Scanning electron microscopy analysis of oil-body-maltodextrin

The morphological and microstructural characteristics of soybean OB-MD were observed using scanning electron microscopy (SEM) (20). The microcapsule particles were attached to double-sided adhesive tape and a thin layer of gold was coated to the surface. The morphology of the microcapsules was observed under vacuum conditions at an accelerating voltage of 5 kV, and a magnification of 10 k was selected to capture digital images.

Determination of oil-body-maltodextrin oxidation stability

The oxidative stability of OB-MD was determined by accelerated oxidation experiments. The plates containing microcapsules were stored in an incubator at 60°C for 7 days. The primary and secondary oxidation products were analyzed daily to measure the degree of lipid oxidation.

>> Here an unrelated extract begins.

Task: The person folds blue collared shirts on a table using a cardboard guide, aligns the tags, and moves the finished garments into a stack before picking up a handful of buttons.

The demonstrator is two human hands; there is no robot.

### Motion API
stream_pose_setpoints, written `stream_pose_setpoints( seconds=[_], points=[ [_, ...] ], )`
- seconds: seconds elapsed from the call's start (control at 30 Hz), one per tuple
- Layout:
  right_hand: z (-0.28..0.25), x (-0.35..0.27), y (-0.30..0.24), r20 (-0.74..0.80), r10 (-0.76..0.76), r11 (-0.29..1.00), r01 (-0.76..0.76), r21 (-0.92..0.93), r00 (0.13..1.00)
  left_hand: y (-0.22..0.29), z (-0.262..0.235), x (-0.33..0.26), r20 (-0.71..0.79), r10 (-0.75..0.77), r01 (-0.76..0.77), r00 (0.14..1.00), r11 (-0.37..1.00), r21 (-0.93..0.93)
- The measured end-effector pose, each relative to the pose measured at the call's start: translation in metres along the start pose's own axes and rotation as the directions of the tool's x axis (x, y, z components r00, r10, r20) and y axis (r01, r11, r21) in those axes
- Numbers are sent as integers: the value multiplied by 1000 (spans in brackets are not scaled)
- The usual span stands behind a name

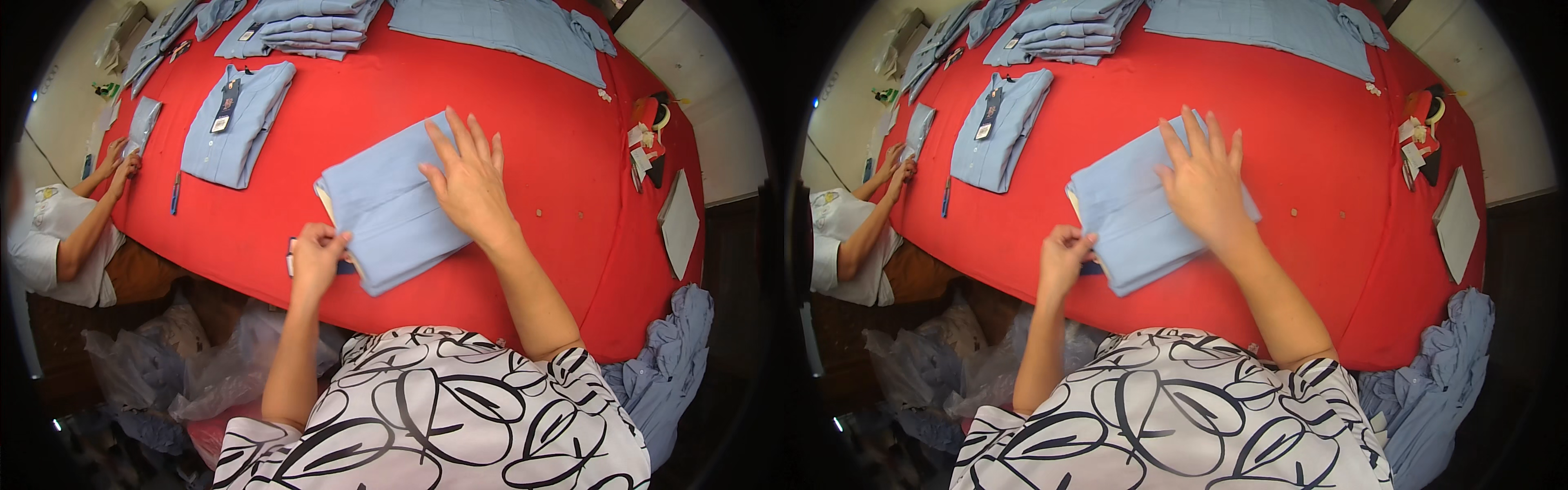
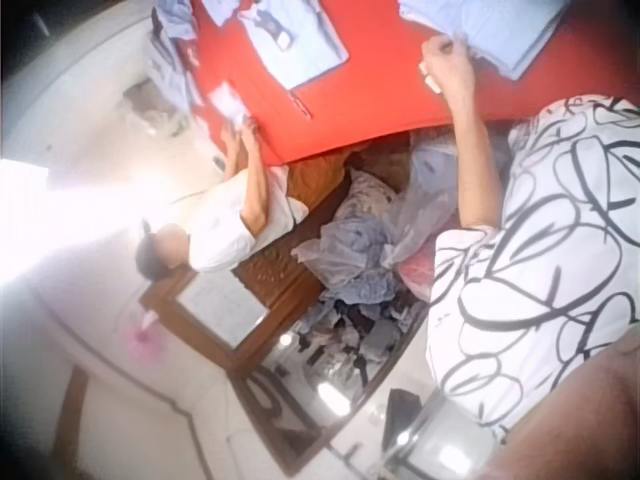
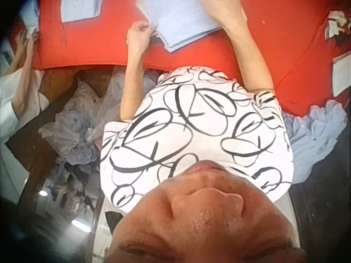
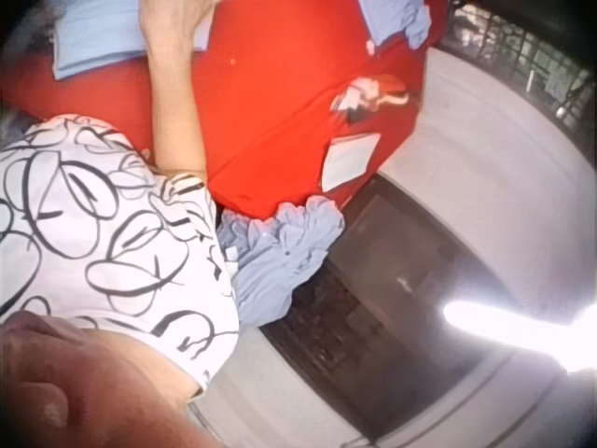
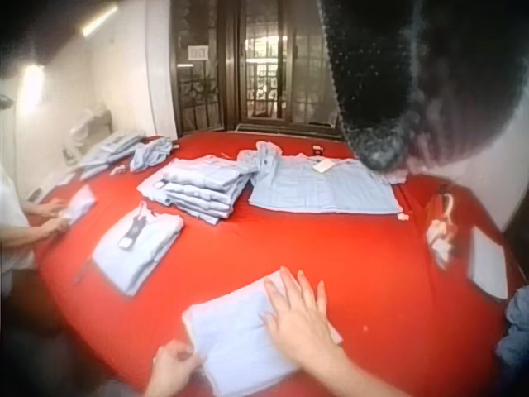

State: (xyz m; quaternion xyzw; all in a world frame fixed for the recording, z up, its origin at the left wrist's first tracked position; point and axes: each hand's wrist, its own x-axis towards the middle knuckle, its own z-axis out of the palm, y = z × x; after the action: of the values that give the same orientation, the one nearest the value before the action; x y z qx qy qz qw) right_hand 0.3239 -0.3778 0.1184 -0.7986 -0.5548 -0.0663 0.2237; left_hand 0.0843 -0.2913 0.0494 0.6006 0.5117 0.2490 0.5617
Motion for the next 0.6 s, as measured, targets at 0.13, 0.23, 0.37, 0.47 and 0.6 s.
stream_pose_setpoints(
  seconds=[0.13, 0.23, 0.37, 0.47, 0.6],
  points=[
    [62, -13, 6, 77, -283, 955, 289, -73, 956, -3, 52, -35, 119, -17, 38, 993, 982, -183],
    [47, -2, 4, 306, -318, 938, 344, -36, 898, -18, 67, -50, 65, 95, -83, 993, 983, -162],
    [37, -26, -31, 168, -326, 944, 328, 15, 930, -11, 69, -71, 230, -13, 51, 973, 986, -160],
    [58, -49, -16, 187, -460, 886, 434, 165, 868, -3, 46, -67, 419, -33, 38, 907, 999, -6],
    [19, -62, -7, -7, -180, 890, 166, 424, 984, 26, 7, -43, 257, 201, -268, 945, 927, 263]
  ],
)
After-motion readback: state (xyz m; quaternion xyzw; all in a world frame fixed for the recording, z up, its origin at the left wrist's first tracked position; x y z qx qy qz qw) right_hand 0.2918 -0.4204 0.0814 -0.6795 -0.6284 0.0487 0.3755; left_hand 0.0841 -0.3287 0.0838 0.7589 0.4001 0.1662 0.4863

Determination of hydroperoxide values

The primary oxidation product content was determined by measuring the peroxide value (PV), following the method of Yun and He (30) with minor modifications. Sample (0.5 g) was mixed with 15 ml of acetic acid-chloroform solution (1:3, v/v), shaken 10 times and centrifuged at 4,000 × g for 10 min. Supernatant (0.2 ml organic phase) was mixed with 2.8 ml of methanol-butanol solution (2:1, v/v), 15 μL of potassium thiocyanate solution (3.9 mol/L) and 15 μL of ferrous chloride solution (0.72 mol/L) for 20 min in the dark. The absorbance was measured at 510 nm using a methanol-butanol solution as a blank control, and the content of hydroperoxides was calculated from the Fe3+ standard curve.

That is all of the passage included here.